• [What is being asked] Everything in the listing below must be set down again exactly.

=-=-=

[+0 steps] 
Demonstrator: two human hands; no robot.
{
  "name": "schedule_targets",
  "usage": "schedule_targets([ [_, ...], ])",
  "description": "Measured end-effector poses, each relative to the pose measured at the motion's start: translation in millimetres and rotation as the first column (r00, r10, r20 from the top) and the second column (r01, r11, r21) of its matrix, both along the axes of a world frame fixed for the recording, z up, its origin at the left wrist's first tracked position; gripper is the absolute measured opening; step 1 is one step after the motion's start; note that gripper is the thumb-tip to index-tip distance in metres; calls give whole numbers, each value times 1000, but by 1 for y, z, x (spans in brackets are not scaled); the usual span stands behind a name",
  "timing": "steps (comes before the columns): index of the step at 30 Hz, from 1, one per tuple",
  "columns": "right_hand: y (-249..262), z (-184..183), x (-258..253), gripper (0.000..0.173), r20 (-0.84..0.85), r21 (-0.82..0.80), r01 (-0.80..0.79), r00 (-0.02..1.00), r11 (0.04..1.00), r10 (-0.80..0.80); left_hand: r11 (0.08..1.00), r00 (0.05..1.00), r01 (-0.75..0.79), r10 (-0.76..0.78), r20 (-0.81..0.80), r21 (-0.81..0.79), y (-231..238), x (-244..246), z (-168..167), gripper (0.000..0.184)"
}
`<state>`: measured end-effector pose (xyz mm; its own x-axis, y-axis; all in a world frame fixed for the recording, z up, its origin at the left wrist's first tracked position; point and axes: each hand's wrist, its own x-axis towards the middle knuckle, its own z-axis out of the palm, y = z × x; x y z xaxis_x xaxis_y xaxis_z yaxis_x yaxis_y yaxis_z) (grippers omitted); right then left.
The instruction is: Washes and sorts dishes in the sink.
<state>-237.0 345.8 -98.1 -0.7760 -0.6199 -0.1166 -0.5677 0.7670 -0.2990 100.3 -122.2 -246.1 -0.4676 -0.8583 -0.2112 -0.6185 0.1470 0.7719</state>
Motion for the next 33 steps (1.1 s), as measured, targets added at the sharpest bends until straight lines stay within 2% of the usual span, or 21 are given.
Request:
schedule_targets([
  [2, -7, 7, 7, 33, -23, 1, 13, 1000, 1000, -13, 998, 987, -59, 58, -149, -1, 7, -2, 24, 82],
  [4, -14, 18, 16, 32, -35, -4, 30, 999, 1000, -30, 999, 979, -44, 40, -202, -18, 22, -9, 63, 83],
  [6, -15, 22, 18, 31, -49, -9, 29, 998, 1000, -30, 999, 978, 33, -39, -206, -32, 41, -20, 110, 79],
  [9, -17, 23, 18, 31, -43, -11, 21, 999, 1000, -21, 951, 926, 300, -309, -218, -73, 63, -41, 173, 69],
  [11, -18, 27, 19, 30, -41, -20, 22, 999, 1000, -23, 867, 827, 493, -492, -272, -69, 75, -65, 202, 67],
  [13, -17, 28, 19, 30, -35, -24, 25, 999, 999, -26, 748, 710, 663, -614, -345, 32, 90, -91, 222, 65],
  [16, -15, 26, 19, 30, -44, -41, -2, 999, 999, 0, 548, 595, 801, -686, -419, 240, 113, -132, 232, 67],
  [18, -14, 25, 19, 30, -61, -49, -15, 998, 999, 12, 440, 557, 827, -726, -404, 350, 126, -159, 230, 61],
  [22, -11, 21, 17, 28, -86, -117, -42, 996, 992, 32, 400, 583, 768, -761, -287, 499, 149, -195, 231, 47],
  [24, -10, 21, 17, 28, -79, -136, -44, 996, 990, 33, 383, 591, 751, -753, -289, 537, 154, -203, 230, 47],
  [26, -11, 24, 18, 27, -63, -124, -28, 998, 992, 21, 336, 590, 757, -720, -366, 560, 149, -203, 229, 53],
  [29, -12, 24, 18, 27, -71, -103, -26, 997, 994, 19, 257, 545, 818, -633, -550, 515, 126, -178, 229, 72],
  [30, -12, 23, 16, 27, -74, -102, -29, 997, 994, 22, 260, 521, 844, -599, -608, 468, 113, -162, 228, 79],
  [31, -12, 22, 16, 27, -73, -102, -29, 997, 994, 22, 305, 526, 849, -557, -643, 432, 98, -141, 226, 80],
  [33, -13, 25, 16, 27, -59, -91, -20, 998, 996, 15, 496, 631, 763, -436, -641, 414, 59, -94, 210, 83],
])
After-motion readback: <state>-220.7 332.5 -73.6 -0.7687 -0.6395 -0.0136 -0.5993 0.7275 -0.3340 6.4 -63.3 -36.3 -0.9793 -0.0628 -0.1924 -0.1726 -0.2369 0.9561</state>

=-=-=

• [Answer]
[+0 steps] 
Demonstrator: two human hands; no robot.
{
  "name": "schedule_targets",
  "usage": "schedule_targets([ [_, ...], ])",
  "description": "Measured end-effector poses, each relative to the pose measured at the motion's start: translation in millimetres and rotation as the first column (r00, r10, r20 from the top) and the second column (r01, r11, r21) of its matrix, both along the axes of a world frame fixed for the recording, z up, its origin at the left wrist's first tracked position; gripper is the absolute measured opening; step 1 is one step after the motion's start; note that gripper is the thumb-tip to index-tip distance in metres; calls give whole numbers, each value times 1000, but by 1 for y, z, x (spans in brackets are not scaled); the usual span stands behind a name",
  "timing": "steps (comes before the columns): index of the step at 30 Hz, from 1, one per tuple",
  "columns": "right_hand: y (-249..262), z (-184..183), x (-258..253), gripper (0.000..0.173), r20 (-0.84..0.85), r21 (-0.82..0.80), r01 (-0.80..0.79), r00 (-0.02..1.00), r11 (0.04..1.00), r10 (-0.80..0.80); left_hand: r11 (0.08..1.00), r00 (0.05..1.00), r01 (-0.75..0.79), r10 (-0.76..0.78), r20 (-0.81..0.80), r21 (-0.81..0.79), y (-231..238), x (-244..246), z (-168..167), gripper (0.000..0.184)"
}
`<state>`: measured end-effector pose (xyz mm; its own x-axis, y-axis; all in a world frame fixed for the recording, z up, its origin at the left wrist's first tracked position; point and axes: each hand's wrist, its own x-axis towards the middle knuckle, its own z-axis out of the palm, y = z × x; x y z xaxis_x xaxis_y xaxis_z yaxis_x yaxis_y yaxis_z) (grippers omitted); right then left.
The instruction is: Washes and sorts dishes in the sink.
<state>-237.0 345.8 -98.1 -0.7760 -0.6199 -0.1166 -0.5677 0.7670 -0.2990 100.3 -122.2 -246.1 -0.4676 -0.8583 -0.2112 -0.6185 0.1470 0.7719</state>
Motion for the next 33 steps (1.1 s), as measured, targets added at the sharpest bends until straight lines stay within 2% of the usual span, or 21 are given.
Request:
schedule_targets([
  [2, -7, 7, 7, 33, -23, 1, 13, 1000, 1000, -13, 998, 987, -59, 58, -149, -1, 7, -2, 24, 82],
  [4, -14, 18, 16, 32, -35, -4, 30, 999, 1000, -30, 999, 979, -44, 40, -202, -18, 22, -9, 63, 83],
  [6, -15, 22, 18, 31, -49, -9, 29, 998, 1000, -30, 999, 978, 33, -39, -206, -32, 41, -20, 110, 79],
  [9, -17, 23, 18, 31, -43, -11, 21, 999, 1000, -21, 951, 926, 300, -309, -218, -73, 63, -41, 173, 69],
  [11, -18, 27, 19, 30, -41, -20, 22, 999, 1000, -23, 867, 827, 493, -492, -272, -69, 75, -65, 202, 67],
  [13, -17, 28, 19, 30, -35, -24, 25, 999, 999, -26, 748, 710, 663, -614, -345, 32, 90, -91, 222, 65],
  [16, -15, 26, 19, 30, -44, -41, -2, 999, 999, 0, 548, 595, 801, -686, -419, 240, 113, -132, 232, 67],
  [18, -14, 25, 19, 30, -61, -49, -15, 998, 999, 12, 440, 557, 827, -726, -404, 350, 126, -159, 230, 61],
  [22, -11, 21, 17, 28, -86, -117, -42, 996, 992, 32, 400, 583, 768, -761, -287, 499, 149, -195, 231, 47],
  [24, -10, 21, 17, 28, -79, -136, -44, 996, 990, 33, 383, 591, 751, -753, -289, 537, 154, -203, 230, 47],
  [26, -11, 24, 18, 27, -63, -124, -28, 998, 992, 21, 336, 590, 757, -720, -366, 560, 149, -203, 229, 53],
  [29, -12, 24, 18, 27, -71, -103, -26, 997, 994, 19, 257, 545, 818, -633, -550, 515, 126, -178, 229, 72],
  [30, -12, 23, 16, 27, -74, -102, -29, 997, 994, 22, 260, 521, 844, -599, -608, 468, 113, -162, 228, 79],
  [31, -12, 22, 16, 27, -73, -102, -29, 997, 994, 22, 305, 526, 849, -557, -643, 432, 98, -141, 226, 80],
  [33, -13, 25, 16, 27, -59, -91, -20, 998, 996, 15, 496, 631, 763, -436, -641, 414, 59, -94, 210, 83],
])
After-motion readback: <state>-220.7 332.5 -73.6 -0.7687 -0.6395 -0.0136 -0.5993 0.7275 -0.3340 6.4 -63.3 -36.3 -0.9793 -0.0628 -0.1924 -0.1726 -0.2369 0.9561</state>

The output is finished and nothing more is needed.